If you or someone you know is injured in a motor vehicle accident in Pennsylvania, while a vehicle occupant or a pedestrian or on a bicycle, your medical bills must be paid by automobile Insurance, not health insurance. After the applicable automobile insurance policy's medical benefits have been exhausted, then your health insurance will pay any excess medical bills that are still outstanding. In addition, to the surprise of many, the automobile insurance policy that is responsible to pay your medical benefits has nothing to do with which driver negligently caused the motor vehicle accident. For an in depth discussion regarding which automobile insurance policy is responsible to pay your medical benefits arising out of a motor vehicle accident, see our prior blog entry "Who Pays your Medical Bills when you are Injured in a Motor Vehicle Accident".
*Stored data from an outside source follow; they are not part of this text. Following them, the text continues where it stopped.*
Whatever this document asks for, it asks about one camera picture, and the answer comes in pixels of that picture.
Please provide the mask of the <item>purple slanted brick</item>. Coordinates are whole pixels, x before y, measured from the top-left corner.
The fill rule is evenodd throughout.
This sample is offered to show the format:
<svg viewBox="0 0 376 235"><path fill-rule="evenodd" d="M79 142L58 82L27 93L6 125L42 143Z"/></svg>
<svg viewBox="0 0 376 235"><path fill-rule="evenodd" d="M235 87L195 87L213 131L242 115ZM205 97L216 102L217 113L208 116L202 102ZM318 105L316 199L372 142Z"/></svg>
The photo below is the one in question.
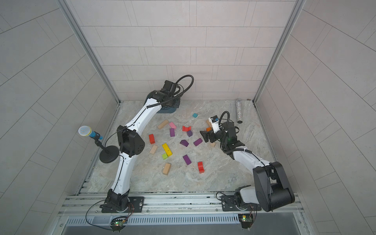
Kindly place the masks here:
<svg viewBox="0 0 376 235"><path fill-rule="evenodd" d="M194 145L195 146L198 146L199 144L201 144L203 142L203 140L201 139L201 138L199 138L198 140L196 140L195 142L194 142Z"/></svg>

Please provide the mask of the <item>purple wedge brick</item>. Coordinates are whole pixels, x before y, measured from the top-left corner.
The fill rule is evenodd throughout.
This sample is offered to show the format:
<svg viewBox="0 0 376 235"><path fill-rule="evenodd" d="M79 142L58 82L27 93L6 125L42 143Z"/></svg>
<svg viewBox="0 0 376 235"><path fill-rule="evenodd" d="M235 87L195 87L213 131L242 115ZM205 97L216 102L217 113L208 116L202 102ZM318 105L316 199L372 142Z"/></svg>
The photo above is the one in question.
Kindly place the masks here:
<svg viewBox="0 0 376 235"><path fill-rule="evenodd" d="M182 140L182 141L180 142L180 144L183 145L183 146L185 146L185 147L188 147L188 146L189 146L189 143L188 143L188 141L186 141L186 140Z"/></svg>

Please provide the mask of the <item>teal storage bin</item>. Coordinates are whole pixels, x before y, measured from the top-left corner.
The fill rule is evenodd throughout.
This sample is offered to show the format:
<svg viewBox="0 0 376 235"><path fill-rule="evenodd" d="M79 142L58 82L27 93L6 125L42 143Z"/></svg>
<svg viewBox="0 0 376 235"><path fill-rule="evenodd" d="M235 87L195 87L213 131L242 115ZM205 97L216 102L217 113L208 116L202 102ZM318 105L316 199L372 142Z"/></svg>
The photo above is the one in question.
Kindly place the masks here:
<svg viewBox="0 0 376 235"><path fill-rule="evenodd" d="M158 114L171 114L177 110L176 107L162 107L157 113Z"/></svg>

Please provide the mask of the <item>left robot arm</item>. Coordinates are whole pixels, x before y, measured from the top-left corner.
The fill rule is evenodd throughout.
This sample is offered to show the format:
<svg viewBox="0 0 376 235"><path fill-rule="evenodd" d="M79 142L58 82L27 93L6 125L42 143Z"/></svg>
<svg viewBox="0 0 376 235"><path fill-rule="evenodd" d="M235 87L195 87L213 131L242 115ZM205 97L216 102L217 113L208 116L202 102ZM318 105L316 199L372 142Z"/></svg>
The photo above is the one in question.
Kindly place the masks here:
<svg viewBox="0 0 376 235"><path fill-rule="evenodd" d="M180 105L180 97L181 95L171 96L166 91L153 91L147 96L144 106L135 117L125 126L120 125L117 128L119 147L112 147L112 157L100 154L103 163L110 163L120 157L114 183L107 193L104 204L100 205L102 213L124 212L130 209L130 179L137 157L146 145L141 134L160 110L175 112Z"/></svg>

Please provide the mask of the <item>red arch brick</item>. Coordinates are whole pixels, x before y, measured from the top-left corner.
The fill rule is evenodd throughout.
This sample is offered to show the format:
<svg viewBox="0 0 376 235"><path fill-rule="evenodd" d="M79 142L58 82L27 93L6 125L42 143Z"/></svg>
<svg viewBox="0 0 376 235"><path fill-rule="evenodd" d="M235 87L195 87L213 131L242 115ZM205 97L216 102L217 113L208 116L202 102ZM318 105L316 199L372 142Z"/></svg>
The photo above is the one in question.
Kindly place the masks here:
<svg viewBox="0 0 376 235"><path fill-rule="evenodd" d="M182 130L184 131L184 132L188 132L188 131L190 131L191 130L191 126L188 126L188 127L186 127L186 126L182 126Z"/></svg>

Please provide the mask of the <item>pink brick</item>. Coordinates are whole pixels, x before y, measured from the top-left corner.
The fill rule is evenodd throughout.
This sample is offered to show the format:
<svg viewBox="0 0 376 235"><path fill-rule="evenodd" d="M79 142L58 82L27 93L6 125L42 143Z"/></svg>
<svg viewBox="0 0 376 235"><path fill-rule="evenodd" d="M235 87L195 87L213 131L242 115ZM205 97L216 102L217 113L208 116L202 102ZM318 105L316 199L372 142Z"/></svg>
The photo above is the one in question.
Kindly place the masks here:
<svg viewBox="0 0 376 235"><path fill-rule="evenodd" d="M170 123L169 123L169 126L170 126L171 128L173 128L173 129L176 129L176 128L177 128L176 125L175 125L173 122L170 122Z"/></svg>

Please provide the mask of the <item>long natural wood brick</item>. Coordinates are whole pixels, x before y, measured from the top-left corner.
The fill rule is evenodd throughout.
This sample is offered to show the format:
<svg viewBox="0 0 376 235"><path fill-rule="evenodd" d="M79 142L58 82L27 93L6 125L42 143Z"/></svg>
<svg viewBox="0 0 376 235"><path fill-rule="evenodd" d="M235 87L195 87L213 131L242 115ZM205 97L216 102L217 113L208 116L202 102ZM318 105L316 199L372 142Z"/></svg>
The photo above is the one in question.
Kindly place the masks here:
<svg viewBox="0 0 376 235"><path fill-rule="evenodd" d="M169 121L166 119L166 120L164 120L161 124L159 124L158 126L157 126L157 128L158 129L162 129L162 128L164 128L166 125L168 125L169 124Z"/></svg>

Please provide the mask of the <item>purple flat brick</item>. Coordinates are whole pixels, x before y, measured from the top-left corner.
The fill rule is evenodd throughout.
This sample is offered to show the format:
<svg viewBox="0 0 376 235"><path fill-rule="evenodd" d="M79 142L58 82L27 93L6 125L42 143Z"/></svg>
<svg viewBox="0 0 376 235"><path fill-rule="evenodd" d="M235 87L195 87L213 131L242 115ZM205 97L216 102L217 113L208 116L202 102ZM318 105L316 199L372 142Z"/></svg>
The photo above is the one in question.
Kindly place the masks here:
<svg viewBox="0 0 376 235"><path fill-rule="evenodd" d="M188 155L184 155L183 156L183 159L184 159L184 161L185 161L185 163L187 164L187 165L190 165L192 162L191 162L191 160L190 160L190 158L188 157Z"/></svg>

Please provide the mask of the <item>glittery silver cylinder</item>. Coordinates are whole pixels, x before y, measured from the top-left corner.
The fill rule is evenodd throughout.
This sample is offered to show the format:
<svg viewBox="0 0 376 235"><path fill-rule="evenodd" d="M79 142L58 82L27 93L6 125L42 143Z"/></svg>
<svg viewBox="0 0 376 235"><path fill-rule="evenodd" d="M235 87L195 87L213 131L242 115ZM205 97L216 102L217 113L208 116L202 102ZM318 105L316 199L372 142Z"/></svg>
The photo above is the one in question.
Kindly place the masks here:
<svg viewBox="0 0 376 235"><path fill-rule="evenodd" d="M239 124L243 123L243 120L242 120L242 100L241 99L236 100L236 114L237 114L237 123L239 123Z"/></svg>

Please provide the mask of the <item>red rectangular brick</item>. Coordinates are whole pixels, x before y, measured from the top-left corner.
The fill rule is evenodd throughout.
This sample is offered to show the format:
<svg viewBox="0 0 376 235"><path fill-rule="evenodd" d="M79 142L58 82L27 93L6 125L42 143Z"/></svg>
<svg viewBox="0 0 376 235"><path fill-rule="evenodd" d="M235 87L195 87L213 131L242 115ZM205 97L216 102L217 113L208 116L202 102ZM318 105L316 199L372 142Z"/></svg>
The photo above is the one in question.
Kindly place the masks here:
<svg viewBox="0 0 376 235"><path fill-rule="evenodd" d="M150 134L150 135L149 135L149 141L150 141L150 144L151 144L151 145L155 144L155 137L154 137L153 134Z"/></svg>

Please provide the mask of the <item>natural wood brick front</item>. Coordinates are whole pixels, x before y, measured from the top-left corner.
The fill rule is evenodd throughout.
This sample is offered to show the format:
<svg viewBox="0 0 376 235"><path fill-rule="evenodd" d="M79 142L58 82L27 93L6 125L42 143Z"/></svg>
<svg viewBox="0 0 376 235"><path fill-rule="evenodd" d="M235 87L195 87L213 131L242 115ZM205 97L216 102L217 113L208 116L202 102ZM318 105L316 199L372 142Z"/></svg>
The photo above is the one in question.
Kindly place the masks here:
<svg viewBox="0 0 376 235"><path fill-rule="evenodd" d="M168 175L170 169L171 169L171 164L170 163L166 163L165 166L164 166L164 169L163 169L163 175Z"/></svg>

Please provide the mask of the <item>right circuit board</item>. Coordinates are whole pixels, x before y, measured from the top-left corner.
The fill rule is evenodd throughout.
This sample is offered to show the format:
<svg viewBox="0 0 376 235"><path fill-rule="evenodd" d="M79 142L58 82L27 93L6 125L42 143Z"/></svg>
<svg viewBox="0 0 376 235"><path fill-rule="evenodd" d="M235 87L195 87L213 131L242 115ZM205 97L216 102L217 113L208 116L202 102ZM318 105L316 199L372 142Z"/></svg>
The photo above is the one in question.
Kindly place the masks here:
<svg viewBox="0 0 376 235"><path fill-rule="evenodd" d="M254 224L254 216L250 214L238 214L239 222L243 229L250 229Z"/></svg>

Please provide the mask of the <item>left circuit board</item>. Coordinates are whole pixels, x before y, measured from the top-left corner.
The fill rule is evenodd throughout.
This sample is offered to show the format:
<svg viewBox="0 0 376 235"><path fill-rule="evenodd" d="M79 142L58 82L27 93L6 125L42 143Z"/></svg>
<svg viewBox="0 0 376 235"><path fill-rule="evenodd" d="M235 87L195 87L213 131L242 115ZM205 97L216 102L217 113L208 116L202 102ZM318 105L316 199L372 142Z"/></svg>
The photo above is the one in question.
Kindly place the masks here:
<svg viewBox="0 0 376 235"><path fill-rule="evenodd" d="M120 216L116 217L111 220L110 222L110 228L113 232L120 232L123 228L126 227L127 223L127 217L126 216Z"/></svg>

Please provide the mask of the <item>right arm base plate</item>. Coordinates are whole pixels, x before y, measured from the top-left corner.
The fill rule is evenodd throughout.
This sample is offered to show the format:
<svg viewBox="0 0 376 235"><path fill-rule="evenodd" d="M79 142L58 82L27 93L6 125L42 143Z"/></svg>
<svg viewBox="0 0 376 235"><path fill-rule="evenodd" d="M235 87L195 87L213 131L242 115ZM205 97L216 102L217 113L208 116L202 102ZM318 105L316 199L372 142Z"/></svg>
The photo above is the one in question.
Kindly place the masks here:
<svg viewBox="0 0 376 235"><path fill-rule="evenodd" d="M227 196L222 195L221 203L224 212L262 210L259 204L245 203L239 194Z"/></svg>

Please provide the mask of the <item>aluminium mounting rail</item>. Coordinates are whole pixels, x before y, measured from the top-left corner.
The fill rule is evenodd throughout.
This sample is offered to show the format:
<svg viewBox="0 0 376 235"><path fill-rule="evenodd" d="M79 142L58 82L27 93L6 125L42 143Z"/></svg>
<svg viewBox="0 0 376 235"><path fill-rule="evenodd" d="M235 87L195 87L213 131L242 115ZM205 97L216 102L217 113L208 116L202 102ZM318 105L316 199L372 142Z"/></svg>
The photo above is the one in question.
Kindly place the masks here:
<svg viewBox="0 0 376 235"><path fill-rule="evenodd" d="M131 193L129 197L145 198L142 212L135 215L155 214L211 214L225 213L222 209L221 196L233 195L233 192L216 193ZM104 204L106 194L83 193L67 196L59 215L95 215L102 214L100 205Z"/></svg>
Regardless of which automobile insurance policy is responsible to pay your medical benefits, the time limit to seek payment of your medical benefits from the automobile insurance company is the same. Pursuant to 75 Pa.C.S. § 1721 you have four years (Statute of Limitations) from the date of the motor vehicle accident to file suit against the appropriate automobile insurance carrier for payment of your medical benefits. Thereafter, your claim for payment of medical benefits expires. However, if the automobile insurance carrier has already paid any of your medical benefits, then you have four years from the date of the last payment of your medical benefits by the automobile insurance carrier to file suit for payment of your unpaid medical benefits

If you either are not eligible to recover Medical Benefits under the above automobile insurance policies or if you have recovered Medical Benefits and have exhausted the Medical Benefits on the applicable policy and you don't have health insurance to pay your remaining unpaid medical bills, then under either situation you will still be able to seek your "excess medical claim" against the liability coverage of the automobile insurance policy that insures the negligent driver that caused the motor vehicle accident. Here, you must prove negligence to recover your excess medical claim (as well as your claims for bodily injuries and excess lost wages). Pursuant to 42 Pa.C.S. § 5524 (2), the Statute of Limitations in Pennsylvania for an injured adult individual to file suit for a Negligence claim is two years from the date of the negligent act.

Thus, if you are an adult on the date of the motor vehicle accident, you must file suit against all potentially negligent parties within 2 years of the date of the accident, thereafter your excess medical claim (as well as your bodily injury and excess lost wage claims) expires. All persons under the age of 18 at the time of the motor vehicle accident are considered minors. If you are a minor at the time of the motor vehicle accident, the two year statute does not start to run until your 18th birthday. So a minor has until his or her 20th birthday to commence a negligence action against all potentially negligent parties to obtain compensation for his or her excess medical claim (as well as bodily injury and excess lost wage claims) arising out of the motor vehicle accident. However, for purposes of preserving evidence and witnesses, it is not recommended that a minor wait any longer than necessary to file suit.

A knowledgeable personal injury attorney will assist you in making sure that your medical bills are paid by the correct automobile insurance policy at no cost to you and will review your case to determine whether you have a viable claim for compensation for your personal injuries, lost wages and excess medical bills against a negligent driver's automobile insurance liability policy after analyzing your case with respect to Pennsylvania's Full Tort/ Limited Tort law.